3日目最初の寺、安住院。
岡山市街地のすぐ東側には操山という独立丘陵があって先日みたゴロゴロ大師ほか、いくつかの寺がある。安住院はそのなかのひとつだ。寺に近づくと山すそに楼門(黄矢印)、山腹に多宝塔の屋根と相輪(赤矢印)が見えてくる。寺巡りをしていて一番幸せな瞬間だ。もっとも相輪の方は画面で2ピクセルほどになってしまい、ほとんど見えないが‥‥。
最初に建っているのが三間一戸の楼門。
室町中期の門といわれ国重文。岡山県の楼門では最古のものらしい。
そう言われて見ると、二階の高欄の部分が二手先になっていて、肘木(ひじき)が妙に長いところなど、古風な趣がある。のちの建築では三手先で処理するような深さだ。
楼門から寺までは200mくらい。道路の左側は寺の石垣、右側はお屋敷(人家)になっている。
かつては十二院があったというから、この右側の人家のあたりには子院が並んでいたのかもしれない。

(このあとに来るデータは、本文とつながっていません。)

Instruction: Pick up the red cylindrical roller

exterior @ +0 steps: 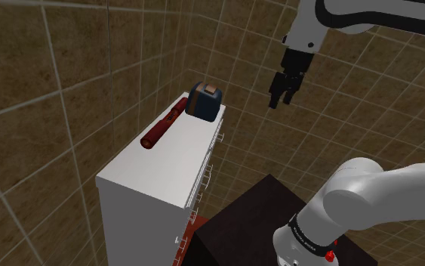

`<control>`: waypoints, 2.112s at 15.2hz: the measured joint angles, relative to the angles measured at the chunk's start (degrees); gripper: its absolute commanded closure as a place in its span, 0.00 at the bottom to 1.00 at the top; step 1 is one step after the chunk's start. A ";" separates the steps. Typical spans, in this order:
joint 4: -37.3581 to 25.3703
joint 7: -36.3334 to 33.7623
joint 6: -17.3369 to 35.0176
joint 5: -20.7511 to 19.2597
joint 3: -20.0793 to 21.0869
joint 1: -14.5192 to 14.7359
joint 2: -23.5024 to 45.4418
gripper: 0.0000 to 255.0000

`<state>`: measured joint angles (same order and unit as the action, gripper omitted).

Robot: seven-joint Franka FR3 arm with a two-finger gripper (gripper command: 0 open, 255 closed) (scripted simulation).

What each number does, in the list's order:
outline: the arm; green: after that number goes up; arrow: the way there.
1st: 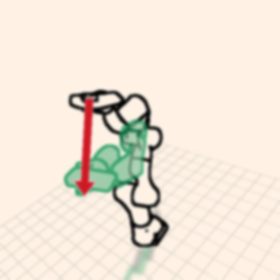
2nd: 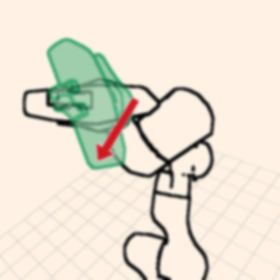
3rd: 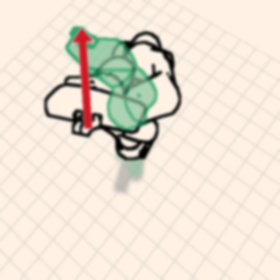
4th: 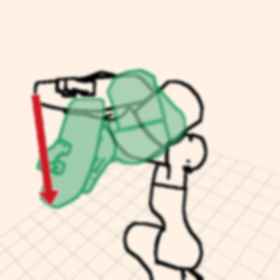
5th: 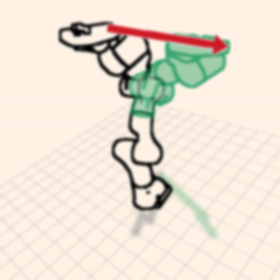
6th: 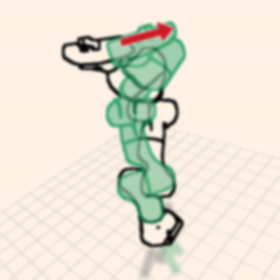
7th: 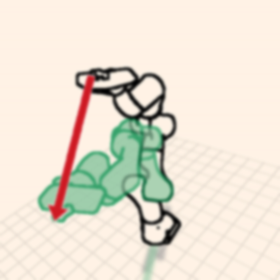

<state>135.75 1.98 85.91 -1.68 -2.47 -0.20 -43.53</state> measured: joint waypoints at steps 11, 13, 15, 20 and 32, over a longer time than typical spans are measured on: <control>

まず本坊がある。入口は薬医門、方丈、客殿、庫裏がある。本堂とは渡り廊下でつながっている。
本堂入口にある竜宮門。二階は鐘楼になっている。三間一戸の楼門をむりやり竜宮門に改造したような感じの門だ。あとで調べてみたら、大正時代に一階を改造したとのこと。この寺では明治まで西大寺の裸祭りと同様の祭りをやっていたので、それを偲ぶため西大寺の門をまねて改造したらしい。
屋根が寄棟造というのも変わっている。これも改造か?
堂宇は本堂(写真奥)、大師堂(写真手前)、薬師堂、鎮守社、信徒休憩所、納経所。
境内の全景。
正面の山の中に多宝塔の相輪が見えている。
多宝塔。
境内からは歩いて10分ほど。途中の道はけっこう荒れている。
この多宝塔は岡山市内からもよく見える。後楽園の借景になっているという。借景(しゃっけい)というのは、庭園を造るときに遠くにある山並みを庭園の一部とみなして眺めることである。